As a love-struck teenager I so wanted to believe that Charlotte had a great love affair with a man she respected, although nothing on paper confirms Heger’s feelings toward Charlotte were anything other than fatherly. The sad truth is Charlotte probably never experienced a love scene as good as the ones she wrote—though of course neither has anyone else I’ve known.

Shortly after Charlotte came home, Anne Brontë resigned her governess position—she’d been working for the Robinson family for years. Branwell had been employed as the tutor to the family’s young sons, but was soon after fired for “proceedings… bad beyond expression,” which is the pre-Victorian euphemism for having an illicit affair with the mistress of the house.19 It was a scandal that, though hushed up by the Robinsons themselves, has essentially become Branwell’s legacy.

Home together again, the sisters once again discussed the possibility of opening their own school—this time planning to board pupils at the Parsonage. They even went so far as making advertisement cards and writing to their former employers to secure pupils. But by the end of the year the low response rate forced Charlotte and her sisters to realize the futility of their school plan—plus, let us not forget, none of them actually liked teaching. So, the sisters began to consider other ways of making money.
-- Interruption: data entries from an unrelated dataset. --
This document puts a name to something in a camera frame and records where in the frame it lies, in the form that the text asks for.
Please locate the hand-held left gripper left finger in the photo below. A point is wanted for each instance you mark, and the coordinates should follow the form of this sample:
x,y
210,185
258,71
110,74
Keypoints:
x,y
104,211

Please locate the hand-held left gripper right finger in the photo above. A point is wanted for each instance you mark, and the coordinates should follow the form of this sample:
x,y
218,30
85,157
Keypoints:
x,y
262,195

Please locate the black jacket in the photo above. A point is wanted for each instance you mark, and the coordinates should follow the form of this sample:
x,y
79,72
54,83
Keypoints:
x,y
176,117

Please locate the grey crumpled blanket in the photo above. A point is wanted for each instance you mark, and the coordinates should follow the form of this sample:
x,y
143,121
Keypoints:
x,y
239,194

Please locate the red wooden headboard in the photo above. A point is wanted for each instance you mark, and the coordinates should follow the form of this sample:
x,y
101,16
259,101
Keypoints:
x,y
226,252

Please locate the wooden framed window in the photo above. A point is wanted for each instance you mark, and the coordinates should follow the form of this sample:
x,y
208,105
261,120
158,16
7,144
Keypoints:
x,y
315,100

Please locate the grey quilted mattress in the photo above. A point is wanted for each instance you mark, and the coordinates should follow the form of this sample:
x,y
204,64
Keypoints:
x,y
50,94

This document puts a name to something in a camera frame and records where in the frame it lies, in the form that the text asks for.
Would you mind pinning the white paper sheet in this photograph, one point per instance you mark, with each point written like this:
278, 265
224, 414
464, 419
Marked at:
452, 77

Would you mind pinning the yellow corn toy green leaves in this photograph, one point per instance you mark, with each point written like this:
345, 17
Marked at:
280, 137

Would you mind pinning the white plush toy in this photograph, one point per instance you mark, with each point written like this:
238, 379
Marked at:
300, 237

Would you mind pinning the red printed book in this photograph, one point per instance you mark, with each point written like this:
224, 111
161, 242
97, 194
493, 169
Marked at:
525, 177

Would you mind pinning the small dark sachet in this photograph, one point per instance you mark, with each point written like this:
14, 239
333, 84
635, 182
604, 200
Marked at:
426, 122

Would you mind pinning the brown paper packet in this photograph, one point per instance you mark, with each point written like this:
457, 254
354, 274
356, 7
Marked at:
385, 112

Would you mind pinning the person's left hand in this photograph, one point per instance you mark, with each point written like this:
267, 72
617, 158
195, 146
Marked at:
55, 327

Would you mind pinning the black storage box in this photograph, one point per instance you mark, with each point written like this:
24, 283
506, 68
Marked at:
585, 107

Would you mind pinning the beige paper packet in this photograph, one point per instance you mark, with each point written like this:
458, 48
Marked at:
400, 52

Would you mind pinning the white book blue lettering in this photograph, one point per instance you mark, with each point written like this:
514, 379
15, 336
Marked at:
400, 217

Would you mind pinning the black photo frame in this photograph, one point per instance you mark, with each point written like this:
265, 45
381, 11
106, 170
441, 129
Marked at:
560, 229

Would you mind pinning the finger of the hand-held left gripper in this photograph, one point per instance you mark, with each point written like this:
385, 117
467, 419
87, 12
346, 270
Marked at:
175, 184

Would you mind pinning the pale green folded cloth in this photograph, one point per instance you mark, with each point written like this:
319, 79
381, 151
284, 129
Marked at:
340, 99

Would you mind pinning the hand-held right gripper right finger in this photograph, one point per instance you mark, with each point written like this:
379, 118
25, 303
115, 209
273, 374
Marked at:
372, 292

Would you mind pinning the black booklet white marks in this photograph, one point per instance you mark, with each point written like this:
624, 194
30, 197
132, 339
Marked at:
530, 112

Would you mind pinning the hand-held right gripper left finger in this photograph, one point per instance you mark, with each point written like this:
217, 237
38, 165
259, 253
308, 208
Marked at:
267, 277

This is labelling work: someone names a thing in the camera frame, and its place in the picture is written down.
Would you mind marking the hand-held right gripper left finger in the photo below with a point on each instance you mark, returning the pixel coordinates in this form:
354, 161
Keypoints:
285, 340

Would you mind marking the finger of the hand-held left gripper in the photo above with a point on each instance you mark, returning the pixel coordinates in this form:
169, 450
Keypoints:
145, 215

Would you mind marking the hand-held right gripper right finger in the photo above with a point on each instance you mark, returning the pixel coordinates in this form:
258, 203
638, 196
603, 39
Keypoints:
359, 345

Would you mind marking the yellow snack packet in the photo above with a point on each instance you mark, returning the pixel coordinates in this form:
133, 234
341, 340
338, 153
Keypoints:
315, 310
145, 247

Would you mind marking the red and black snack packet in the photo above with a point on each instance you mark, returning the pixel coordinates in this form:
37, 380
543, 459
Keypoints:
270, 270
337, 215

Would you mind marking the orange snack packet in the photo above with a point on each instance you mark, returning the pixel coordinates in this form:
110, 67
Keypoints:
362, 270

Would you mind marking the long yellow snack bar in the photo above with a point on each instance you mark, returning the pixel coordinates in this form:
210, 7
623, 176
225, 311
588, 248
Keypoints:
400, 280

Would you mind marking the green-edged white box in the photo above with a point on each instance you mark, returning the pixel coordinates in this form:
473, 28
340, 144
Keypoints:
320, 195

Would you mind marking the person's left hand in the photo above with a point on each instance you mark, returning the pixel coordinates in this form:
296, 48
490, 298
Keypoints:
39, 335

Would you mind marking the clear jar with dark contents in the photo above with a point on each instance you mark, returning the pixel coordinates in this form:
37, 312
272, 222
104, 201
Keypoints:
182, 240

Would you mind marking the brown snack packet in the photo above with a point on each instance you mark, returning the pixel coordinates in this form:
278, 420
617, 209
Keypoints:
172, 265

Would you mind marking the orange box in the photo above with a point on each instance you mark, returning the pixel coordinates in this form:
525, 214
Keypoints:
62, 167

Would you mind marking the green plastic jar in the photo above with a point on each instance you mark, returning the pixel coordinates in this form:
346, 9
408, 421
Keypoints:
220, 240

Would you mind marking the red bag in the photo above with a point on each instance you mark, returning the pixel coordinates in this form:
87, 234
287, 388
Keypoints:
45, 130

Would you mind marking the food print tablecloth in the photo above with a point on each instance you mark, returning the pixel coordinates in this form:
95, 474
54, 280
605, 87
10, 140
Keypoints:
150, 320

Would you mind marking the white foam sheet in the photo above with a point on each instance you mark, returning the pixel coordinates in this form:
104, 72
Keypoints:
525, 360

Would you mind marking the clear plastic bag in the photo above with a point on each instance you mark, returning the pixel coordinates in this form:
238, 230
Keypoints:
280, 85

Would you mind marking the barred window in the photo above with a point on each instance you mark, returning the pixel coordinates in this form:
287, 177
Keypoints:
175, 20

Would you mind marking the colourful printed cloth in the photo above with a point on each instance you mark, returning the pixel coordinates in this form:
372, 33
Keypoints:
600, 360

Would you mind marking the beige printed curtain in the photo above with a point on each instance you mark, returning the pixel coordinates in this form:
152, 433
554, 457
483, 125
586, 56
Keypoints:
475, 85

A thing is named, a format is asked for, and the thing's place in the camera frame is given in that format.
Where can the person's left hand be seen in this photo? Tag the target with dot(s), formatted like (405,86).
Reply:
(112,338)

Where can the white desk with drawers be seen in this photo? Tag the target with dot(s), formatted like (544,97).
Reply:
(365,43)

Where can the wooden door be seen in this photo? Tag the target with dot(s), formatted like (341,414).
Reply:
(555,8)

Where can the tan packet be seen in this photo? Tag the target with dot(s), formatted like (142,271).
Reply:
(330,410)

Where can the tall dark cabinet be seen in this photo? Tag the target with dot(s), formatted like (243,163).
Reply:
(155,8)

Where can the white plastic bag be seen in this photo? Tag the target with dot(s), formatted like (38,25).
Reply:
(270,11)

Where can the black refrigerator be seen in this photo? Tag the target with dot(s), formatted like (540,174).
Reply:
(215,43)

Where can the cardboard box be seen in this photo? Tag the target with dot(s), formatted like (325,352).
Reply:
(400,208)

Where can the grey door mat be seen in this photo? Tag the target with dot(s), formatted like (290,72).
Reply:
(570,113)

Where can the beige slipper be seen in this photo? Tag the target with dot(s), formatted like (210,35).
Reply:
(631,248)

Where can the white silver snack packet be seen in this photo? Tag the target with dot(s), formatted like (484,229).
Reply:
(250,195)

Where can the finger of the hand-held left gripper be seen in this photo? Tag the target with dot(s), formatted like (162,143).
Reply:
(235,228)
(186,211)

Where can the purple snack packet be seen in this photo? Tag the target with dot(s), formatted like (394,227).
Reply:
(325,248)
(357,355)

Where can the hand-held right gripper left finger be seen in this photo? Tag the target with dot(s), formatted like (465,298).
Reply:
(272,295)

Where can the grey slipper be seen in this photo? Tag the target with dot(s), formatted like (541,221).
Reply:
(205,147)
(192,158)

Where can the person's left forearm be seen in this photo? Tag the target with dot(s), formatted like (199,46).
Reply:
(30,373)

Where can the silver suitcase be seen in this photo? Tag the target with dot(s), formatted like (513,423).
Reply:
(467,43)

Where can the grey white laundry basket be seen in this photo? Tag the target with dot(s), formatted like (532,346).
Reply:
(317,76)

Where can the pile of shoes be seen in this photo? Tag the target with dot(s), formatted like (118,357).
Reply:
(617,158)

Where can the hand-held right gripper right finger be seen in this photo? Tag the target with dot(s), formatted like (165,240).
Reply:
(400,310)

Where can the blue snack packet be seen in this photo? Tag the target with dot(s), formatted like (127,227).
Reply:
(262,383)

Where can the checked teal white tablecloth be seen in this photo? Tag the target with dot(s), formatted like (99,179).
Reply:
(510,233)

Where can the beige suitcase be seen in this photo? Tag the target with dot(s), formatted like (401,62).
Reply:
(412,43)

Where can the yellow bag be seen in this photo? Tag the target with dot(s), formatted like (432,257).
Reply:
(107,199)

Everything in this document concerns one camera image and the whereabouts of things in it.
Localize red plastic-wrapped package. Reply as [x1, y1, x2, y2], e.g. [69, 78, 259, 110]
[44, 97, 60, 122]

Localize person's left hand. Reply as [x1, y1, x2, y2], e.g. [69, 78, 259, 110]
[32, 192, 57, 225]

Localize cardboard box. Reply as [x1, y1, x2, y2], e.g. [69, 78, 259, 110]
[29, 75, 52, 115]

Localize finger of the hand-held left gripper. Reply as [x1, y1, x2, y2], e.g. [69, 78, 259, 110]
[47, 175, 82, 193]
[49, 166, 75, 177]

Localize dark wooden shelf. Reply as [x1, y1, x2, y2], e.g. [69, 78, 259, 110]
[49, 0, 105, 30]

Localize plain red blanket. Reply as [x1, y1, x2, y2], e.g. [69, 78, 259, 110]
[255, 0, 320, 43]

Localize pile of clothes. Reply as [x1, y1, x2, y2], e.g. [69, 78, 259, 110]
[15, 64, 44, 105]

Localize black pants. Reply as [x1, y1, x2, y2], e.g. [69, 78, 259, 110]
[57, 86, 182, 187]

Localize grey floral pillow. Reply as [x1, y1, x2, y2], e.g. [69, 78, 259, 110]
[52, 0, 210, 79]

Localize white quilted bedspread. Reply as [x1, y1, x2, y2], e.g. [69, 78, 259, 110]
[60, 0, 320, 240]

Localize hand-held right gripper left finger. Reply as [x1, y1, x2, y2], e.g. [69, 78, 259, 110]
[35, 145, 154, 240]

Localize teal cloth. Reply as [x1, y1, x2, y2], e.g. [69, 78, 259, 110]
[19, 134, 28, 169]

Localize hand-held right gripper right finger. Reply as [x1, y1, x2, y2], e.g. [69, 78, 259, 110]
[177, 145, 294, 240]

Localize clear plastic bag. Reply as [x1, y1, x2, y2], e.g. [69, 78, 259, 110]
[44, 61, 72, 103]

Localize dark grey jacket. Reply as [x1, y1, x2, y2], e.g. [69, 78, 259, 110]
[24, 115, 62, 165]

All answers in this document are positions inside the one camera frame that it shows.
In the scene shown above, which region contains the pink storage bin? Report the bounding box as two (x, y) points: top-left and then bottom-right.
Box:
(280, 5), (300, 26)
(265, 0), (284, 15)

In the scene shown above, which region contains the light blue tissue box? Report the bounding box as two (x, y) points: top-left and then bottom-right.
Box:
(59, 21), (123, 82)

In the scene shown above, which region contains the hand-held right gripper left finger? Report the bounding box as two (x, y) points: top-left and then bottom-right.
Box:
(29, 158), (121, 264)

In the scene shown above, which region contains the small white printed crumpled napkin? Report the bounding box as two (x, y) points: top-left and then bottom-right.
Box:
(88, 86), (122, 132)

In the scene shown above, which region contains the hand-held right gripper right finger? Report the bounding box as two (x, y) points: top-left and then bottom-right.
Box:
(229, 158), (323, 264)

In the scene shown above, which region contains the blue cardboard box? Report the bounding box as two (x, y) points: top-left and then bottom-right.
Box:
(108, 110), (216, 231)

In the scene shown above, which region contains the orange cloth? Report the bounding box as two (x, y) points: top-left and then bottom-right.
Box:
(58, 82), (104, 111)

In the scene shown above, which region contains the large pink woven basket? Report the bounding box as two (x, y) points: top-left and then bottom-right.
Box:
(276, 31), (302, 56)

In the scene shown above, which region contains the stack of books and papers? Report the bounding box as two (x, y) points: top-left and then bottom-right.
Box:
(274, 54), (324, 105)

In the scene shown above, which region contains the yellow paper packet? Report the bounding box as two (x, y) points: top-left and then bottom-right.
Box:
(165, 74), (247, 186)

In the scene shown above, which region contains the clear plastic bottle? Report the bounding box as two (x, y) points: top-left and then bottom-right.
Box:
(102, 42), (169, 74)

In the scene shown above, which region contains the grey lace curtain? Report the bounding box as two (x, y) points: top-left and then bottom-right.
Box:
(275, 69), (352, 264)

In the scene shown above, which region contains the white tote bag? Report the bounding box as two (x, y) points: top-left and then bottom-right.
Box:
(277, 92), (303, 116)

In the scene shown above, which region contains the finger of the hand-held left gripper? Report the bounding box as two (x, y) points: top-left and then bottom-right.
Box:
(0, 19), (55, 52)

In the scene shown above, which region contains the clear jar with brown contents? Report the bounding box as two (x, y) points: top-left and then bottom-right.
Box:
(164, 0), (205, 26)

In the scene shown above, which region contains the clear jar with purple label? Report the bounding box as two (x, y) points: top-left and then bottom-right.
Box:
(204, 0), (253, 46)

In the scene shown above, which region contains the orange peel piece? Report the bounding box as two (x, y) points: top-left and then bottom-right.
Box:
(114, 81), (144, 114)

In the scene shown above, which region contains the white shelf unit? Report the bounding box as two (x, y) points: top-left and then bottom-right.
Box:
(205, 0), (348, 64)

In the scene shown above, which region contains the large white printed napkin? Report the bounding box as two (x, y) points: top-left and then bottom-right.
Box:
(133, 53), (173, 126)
I’m genuinely sorry the Brontës’ experiences with private households killed off their enthusiasm for running a school—I like to imagine myself in Charlotte’s Roe Head classroom, or having a cup of tea together in the teachers’ parlor, even still. It occurs to me as I think back on the Brontës’ work that perhaps they did get their school. And they didn’t even have to admit any boarders! They just had to write, and to live. Thousands of people have read their work, and dozens of those people became writers, inspired to create brave heroines, tell unconventional love stories, reign over imaginary nation-states, or simply to write, no matter what.

I let my enthusiasm for the Brontës spill into everything I do, but especially teaching. When I talk to my students, I like to point to the Brontës as evidence that sometimes your first effort ends in disappointment. Sometimes your second effort tanks too. And even your third one. You may have to try one avenue, then another and another before you find the one that satisfies and sustains you. Charlotte’s desperation to forget Heger and take her mind off Branwell’s failures was likely a major factor in her next attempt at self-sufficiency: publication of the writing she and her sisters had been doing all along.